Class 8 (20%), being:
Property not included in Class 1 ... that is
... a tangible capital property that is not included in another class
in Schedule II excepting certain totally unrelated things.
 Appellant's counsel referred to the CSA Standard Vehicle Equipment Requirements for Mobile Homes and Recreational Vehicles covering requirements for
trailer couplings and hitches, vehicular lighting, glazing materials, tires and rims, and brake systems but does not include requirements for motorized homes.
It defines "Vehicle" to mean a
mobile home, recreational vehicle, or vehicle equipped with a slide-in or chassis-mounted camper.
His point was that these mobile homes are regulated by construction standards that apply to trailers, there being no distinction between mobile homes and trailers. He referred to the vehicular lighting standards and the brake standards, which applied to mobile homes and trailers.
Counsel referred also to a document entitled Vehicular Requirements for Mobile Homes prepared by the Canadian Standards Association. He noted the distinction in the definition section between a mobile home,
a transportable, single - or multiple-section single family dwelling
at time of manufacture and a modular home which referred to
a complete dwelling built in a factory for transport to the site for installation.

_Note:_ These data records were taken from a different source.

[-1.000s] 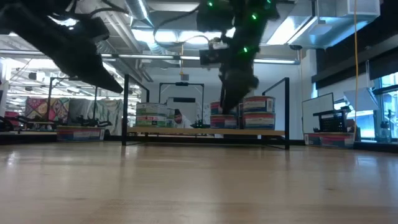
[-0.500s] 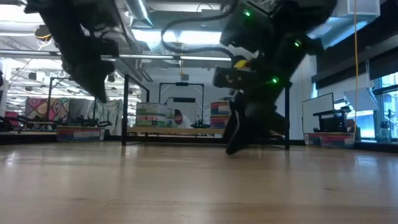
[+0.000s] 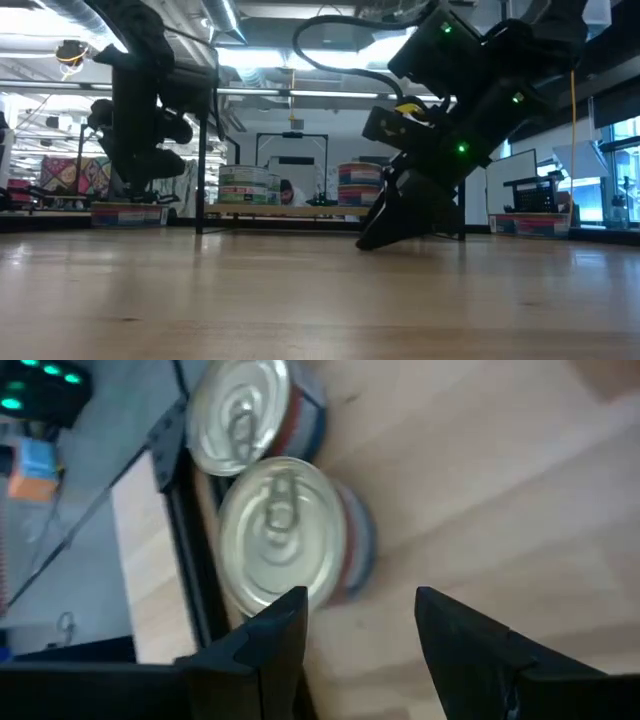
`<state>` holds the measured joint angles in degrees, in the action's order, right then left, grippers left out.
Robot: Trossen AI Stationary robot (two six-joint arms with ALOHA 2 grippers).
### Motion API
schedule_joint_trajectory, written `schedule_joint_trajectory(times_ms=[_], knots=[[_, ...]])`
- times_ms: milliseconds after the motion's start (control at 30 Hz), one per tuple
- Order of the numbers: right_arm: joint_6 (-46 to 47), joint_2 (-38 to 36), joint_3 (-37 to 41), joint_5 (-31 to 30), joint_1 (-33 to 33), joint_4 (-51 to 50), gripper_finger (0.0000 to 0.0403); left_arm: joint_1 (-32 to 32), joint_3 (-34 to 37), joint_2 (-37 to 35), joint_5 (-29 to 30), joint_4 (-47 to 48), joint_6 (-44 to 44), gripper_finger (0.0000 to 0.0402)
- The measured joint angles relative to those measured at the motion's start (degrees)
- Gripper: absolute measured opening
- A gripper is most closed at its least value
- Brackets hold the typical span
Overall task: Stack canned seafood by type on shelf
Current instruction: Put the blue pink tuna can on the shelf aligned with the stacked blue pink tuna cans
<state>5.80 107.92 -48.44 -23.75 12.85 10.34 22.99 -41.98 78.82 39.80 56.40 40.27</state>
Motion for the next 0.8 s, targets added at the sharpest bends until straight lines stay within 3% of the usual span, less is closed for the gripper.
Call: schedule_joint_trajectory(times_ms=[367,800], knots=[[0.1,0.1,1.3,0.7,0.3,3.3,0.025,5.1,0.2,0.5,8.2,-3.0,-4.8,0.0184],[0.6,0.2,1.3,0.9,0.3,3.4,0.025,3.8,0.2,0.5,5.0,-2.9,-12.7,0.0184]])
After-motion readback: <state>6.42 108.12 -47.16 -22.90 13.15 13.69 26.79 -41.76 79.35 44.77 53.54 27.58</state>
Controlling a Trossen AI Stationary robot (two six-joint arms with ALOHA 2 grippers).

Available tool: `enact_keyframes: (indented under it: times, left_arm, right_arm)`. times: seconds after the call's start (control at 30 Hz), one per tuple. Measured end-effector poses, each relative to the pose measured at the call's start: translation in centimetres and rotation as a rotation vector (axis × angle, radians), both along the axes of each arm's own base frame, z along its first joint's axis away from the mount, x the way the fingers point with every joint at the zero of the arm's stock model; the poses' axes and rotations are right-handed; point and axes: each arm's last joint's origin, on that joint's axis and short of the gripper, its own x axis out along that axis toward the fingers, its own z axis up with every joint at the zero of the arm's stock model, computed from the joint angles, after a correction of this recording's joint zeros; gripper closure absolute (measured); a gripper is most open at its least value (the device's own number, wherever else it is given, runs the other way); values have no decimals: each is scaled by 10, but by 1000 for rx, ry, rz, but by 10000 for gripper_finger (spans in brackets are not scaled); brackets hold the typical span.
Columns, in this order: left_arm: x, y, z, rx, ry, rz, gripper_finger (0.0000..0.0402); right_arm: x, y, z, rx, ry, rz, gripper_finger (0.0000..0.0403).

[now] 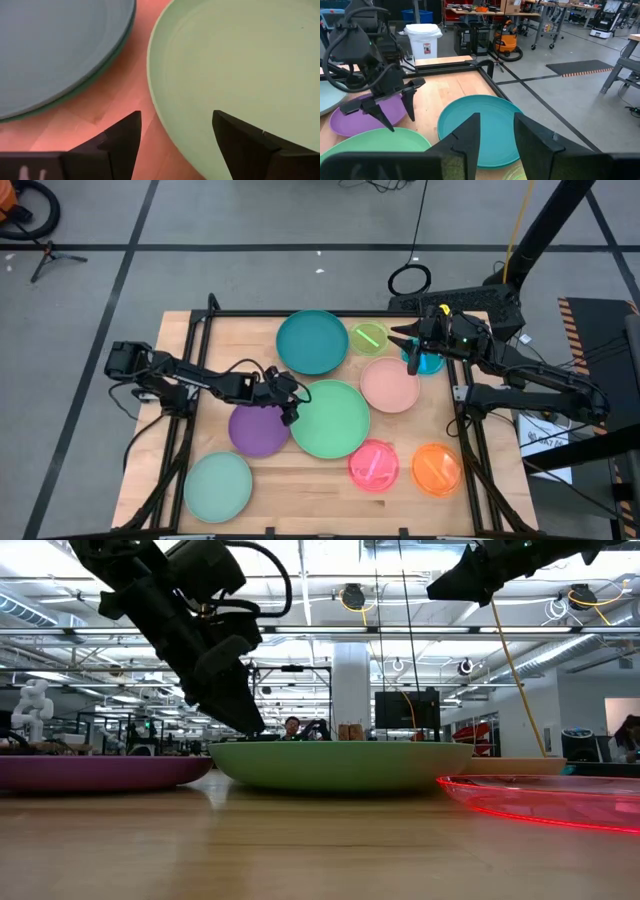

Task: Stack plastic plates
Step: Stack the green plate on top of the dark blue plate

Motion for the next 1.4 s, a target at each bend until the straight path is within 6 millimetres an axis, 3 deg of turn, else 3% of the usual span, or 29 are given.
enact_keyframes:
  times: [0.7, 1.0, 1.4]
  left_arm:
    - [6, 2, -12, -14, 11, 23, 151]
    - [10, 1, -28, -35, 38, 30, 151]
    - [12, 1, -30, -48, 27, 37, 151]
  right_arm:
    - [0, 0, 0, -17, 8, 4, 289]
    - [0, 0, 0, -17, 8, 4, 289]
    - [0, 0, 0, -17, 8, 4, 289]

 Counsel submitted, with reference to further standards requirements, that mobile homes are built to a trailer standard and not to a house standard and are capable of being moved. He referred to photographs of the units showing that they still retain the trailer hitches, and he stated that some are moved on occasion and none are permanently attached to foundations.
 Counsel then referred to the different classes with the concluding submission that the units were trailers, were not buildings or structures and, if they were none of the foregoing, they would fall into class 8, the "catchall" class with a CCA rate of 20%.
 Respecting class 10, he said that the word "trailer" is not defined and is not qualified as to purpose or how often it is moved but that it is simply a trailer. He submitted that the plain, ordinary meaning of the word "trailer" is "trailer". He stated that the word "trailer" is defined in the Shorter Oxford English Dictionary,
fifth edition, Volume 2 as, inter alia:
Any of various vehicles designed to be drawn along or towed by another,
... trailer camp, trailer court ... trailer home ... trailer house ... N. AMER.: a mobile home ...
 Counsel also referred to the Dictionary of Canadian Law which defines "trailer" as
A vehicle so designed that it may be attached to or drawn by a motor vehicle and intended to transport property or persons and includes any trailer that is designed, constructed and equipped as a dwelling place, living abode or sleeping place, either permanently or temporarily. ... A trailer, a semi-trailer or a mobile home which is used, or intended to be used, as a dwelling, office or commercial or industrial establishment and which has not become an immoveable.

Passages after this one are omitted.